> **Exercise brief**:
Retype the listing exactly as it stands, and keep every image out.

> **Raw data**:
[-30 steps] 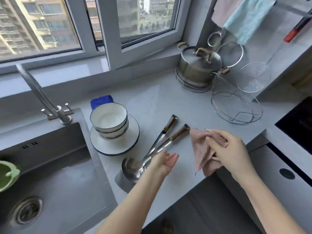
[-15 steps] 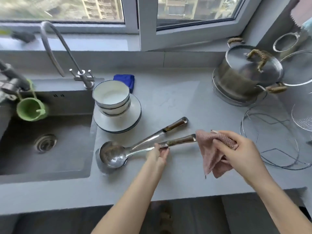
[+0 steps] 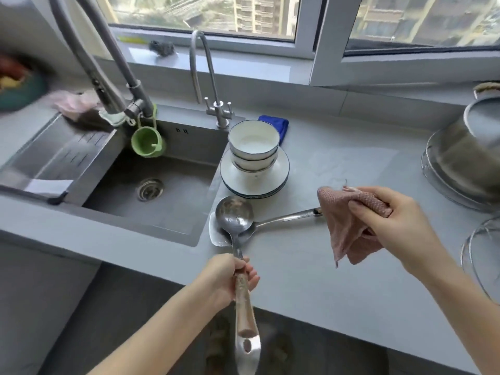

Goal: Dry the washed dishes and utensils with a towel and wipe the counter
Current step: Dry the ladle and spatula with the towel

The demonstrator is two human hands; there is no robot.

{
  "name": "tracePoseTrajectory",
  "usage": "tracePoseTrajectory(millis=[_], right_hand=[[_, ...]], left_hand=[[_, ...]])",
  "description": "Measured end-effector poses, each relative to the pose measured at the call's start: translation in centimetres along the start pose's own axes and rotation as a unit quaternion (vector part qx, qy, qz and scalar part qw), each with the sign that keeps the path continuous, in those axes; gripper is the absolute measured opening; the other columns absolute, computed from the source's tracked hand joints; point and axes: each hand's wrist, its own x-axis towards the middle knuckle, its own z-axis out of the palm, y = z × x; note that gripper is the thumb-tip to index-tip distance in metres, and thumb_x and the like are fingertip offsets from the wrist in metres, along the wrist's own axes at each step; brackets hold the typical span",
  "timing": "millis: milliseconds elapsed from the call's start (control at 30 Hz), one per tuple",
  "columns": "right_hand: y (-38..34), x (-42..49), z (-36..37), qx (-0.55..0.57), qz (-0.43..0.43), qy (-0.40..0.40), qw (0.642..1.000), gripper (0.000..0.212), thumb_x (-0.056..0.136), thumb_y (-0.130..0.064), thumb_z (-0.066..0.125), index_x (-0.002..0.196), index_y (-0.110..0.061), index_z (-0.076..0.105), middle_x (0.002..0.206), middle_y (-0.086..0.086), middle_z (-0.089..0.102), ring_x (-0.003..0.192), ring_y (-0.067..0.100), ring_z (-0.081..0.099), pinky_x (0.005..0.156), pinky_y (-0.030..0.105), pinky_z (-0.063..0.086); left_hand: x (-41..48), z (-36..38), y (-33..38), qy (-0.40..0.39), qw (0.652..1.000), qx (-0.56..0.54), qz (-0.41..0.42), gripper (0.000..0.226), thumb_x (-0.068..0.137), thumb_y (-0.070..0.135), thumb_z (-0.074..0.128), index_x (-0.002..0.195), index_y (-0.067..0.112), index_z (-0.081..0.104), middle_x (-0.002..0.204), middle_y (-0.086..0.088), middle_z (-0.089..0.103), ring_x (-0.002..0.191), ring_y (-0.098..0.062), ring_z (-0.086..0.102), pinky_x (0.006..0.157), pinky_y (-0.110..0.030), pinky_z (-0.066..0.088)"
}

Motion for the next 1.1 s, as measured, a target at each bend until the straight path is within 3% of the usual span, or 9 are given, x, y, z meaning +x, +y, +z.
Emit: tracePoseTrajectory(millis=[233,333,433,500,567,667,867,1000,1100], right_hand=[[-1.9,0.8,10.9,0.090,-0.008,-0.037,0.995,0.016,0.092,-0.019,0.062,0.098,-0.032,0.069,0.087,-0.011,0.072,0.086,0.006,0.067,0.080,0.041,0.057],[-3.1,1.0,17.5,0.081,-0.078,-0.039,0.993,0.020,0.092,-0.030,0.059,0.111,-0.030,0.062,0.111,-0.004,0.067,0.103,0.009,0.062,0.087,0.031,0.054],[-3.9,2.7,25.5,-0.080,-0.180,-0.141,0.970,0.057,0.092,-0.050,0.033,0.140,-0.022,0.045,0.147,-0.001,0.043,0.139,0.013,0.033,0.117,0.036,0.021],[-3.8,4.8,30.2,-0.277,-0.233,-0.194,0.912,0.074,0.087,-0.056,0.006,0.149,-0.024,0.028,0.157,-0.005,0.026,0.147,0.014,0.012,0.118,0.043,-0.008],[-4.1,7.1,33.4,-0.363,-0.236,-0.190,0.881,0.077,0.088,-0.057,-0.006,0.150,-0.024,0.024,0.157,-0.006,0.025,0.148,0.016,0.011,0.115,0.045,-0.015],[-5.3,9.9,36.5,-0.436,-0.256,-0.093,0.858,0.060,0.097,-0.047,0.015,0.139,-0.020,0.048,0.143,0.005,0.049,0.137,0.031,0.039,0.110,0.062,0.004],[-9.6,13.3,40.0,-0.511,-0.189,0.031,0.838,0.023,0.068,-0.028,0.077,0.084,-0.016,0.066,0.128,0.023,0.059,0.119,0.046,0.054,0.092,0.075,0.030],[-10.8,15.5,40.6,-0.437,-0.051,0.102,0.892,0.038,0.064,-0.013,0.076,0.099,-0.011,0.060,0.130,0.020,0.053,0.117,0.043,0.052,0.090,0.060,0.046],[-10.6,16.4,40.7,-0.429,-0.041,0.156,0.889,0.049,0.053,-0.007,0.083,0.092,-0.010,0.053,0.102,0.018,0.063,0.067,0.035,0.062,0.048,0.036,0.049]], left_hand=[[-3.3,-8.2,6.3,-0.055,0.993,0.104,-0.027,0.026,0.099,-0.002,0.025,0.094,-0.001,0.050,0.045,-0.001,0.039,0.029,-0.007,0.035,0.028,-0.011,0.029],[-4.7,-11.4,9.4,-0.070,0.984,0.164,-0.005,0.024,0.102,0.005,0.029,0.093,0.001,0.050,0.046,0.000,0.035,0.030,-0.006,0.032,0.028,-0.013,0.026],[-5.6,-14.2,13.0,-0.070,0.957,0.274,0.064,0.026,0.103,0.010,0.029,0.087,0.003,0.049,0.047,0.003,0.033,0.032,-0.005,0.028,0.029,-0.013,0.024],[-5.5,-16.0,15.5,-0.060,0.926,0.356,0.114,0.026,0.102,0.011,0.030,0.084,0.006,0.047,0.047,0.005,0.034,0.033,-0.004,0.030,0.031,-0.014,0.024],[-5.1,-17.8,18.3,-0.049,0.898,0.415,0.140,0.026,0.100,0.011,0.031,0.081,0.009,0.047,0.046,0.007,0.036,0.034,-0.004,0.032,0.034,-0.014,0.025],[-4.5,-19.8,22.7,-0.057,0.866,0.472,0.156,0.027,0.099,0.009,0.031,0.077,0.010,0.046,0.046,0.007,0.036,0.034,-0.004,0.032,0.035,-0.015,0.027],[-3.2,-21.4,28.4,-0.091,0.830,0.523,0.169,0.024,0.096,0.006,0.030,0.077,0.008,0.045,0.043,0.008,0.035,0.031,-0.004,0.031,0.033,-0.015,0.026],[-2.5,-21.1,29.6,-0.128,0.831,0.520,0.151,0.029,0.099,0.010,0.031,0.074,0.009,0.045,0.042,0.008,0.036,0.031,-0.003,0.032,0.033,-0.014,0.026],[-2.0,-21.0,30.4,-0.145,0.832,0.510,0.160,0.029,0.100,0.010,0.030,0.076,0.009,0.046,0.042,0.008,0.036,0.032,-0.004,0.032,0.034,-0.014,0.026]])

> **The answer**:
[-30 steps] 
[-15 steps] 
[+0 steps] 

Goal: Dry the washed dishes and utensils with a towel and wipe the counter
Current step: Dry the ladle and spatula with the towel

The demonstrator is two human hands; there is no robot.

{
  "name": "tracePoseTrajectory",
  "usage": "tracePoseTrajectory(millis=[_], right_hand=[[_, ...]], left_hand=[[_, ...]])",
  "description": "Measured end-effector poses, each relative to the pose measured at the call's start: translation in centimetres along the start pose's own axes and rotation as a unit quaternion (vector part qx, qy, qz and scalar part qw), each with the sign that keeps the path continuous, in those axes; gripper is the absolute measured opening; the other columns absolute, computed from the source's tracked hand joints; point and axes: each hand's wrist, its own x-axis towards the middle knuckle, its own z-axis out of the palm, y = z × x; note that gripper is the thumb-tip to index-tip distance in metres, and thumb_x and the like are fingertip offsets from the wrist in metres, along the wrist's own axes at each step; brackets hold the typical span",
  "timing": "millis: milliseconds elapsed from the call's start (control at 30 Hz), one per tuple",
  "columns": "right_hand: y (-38..34), x (-42..49), z (-36..37), qx (-0.55..0.57), qz (-0.43..0.43), qy (-0.40..0.40), qw (0.642..1.000), gripper (0.000..0.212), thumb_x (-0.056..0.136), thumb_y (-0.130..0.064), thumb_z (-0.066..0.125), index_x (-0.002..0.196), index_y (-0.110..0.061), index_z (-0.076..0.105), middle_x (0.002..0.206), middle_y (-0.086..0.086), middle_z (-0.089..0.102), ring_x (-0.003..0.192), ring_y (-0.067..0.100), ring_z (-0.081..0.099), pinky_x (0.005..0.156), pinky_y (-0.030..0.105), pinky_z (-0.063..0.086); left_hand: x (-41..48), z (-36..38), y (-33..38), qy (-0.40..0.39), qw (0.652..1.000), qx (-0.56..0.54), qz (-0.41..0.42), gripper (0.000..0.226), thumb_x (-0.068..0.137), thumb_y (-0.070..0.135), thumb_z (-0.074..0.128), index_x (-0.002..0.195), index_y (-0.067..0.112), index_z (-0.081..0.104), middle_x (-0.002..0.204), middle_y (-0.086..0.088), middle_z (-0.089..0.103), ring_x (-0.002..0.191), ring_y (-0.098..0.062), ring_z (-0.086..0.102), pinky_x (0.006..0.157), pinky_y (-0.110..0.030), pinky_z (-0.066..0.088)"
}

Motion for the next 1.1 s, as measured, a target at each bend until the straight path is within 3% of the usual span, or 9 are given, x, y, z meaning +x, +y, +z.
Emit: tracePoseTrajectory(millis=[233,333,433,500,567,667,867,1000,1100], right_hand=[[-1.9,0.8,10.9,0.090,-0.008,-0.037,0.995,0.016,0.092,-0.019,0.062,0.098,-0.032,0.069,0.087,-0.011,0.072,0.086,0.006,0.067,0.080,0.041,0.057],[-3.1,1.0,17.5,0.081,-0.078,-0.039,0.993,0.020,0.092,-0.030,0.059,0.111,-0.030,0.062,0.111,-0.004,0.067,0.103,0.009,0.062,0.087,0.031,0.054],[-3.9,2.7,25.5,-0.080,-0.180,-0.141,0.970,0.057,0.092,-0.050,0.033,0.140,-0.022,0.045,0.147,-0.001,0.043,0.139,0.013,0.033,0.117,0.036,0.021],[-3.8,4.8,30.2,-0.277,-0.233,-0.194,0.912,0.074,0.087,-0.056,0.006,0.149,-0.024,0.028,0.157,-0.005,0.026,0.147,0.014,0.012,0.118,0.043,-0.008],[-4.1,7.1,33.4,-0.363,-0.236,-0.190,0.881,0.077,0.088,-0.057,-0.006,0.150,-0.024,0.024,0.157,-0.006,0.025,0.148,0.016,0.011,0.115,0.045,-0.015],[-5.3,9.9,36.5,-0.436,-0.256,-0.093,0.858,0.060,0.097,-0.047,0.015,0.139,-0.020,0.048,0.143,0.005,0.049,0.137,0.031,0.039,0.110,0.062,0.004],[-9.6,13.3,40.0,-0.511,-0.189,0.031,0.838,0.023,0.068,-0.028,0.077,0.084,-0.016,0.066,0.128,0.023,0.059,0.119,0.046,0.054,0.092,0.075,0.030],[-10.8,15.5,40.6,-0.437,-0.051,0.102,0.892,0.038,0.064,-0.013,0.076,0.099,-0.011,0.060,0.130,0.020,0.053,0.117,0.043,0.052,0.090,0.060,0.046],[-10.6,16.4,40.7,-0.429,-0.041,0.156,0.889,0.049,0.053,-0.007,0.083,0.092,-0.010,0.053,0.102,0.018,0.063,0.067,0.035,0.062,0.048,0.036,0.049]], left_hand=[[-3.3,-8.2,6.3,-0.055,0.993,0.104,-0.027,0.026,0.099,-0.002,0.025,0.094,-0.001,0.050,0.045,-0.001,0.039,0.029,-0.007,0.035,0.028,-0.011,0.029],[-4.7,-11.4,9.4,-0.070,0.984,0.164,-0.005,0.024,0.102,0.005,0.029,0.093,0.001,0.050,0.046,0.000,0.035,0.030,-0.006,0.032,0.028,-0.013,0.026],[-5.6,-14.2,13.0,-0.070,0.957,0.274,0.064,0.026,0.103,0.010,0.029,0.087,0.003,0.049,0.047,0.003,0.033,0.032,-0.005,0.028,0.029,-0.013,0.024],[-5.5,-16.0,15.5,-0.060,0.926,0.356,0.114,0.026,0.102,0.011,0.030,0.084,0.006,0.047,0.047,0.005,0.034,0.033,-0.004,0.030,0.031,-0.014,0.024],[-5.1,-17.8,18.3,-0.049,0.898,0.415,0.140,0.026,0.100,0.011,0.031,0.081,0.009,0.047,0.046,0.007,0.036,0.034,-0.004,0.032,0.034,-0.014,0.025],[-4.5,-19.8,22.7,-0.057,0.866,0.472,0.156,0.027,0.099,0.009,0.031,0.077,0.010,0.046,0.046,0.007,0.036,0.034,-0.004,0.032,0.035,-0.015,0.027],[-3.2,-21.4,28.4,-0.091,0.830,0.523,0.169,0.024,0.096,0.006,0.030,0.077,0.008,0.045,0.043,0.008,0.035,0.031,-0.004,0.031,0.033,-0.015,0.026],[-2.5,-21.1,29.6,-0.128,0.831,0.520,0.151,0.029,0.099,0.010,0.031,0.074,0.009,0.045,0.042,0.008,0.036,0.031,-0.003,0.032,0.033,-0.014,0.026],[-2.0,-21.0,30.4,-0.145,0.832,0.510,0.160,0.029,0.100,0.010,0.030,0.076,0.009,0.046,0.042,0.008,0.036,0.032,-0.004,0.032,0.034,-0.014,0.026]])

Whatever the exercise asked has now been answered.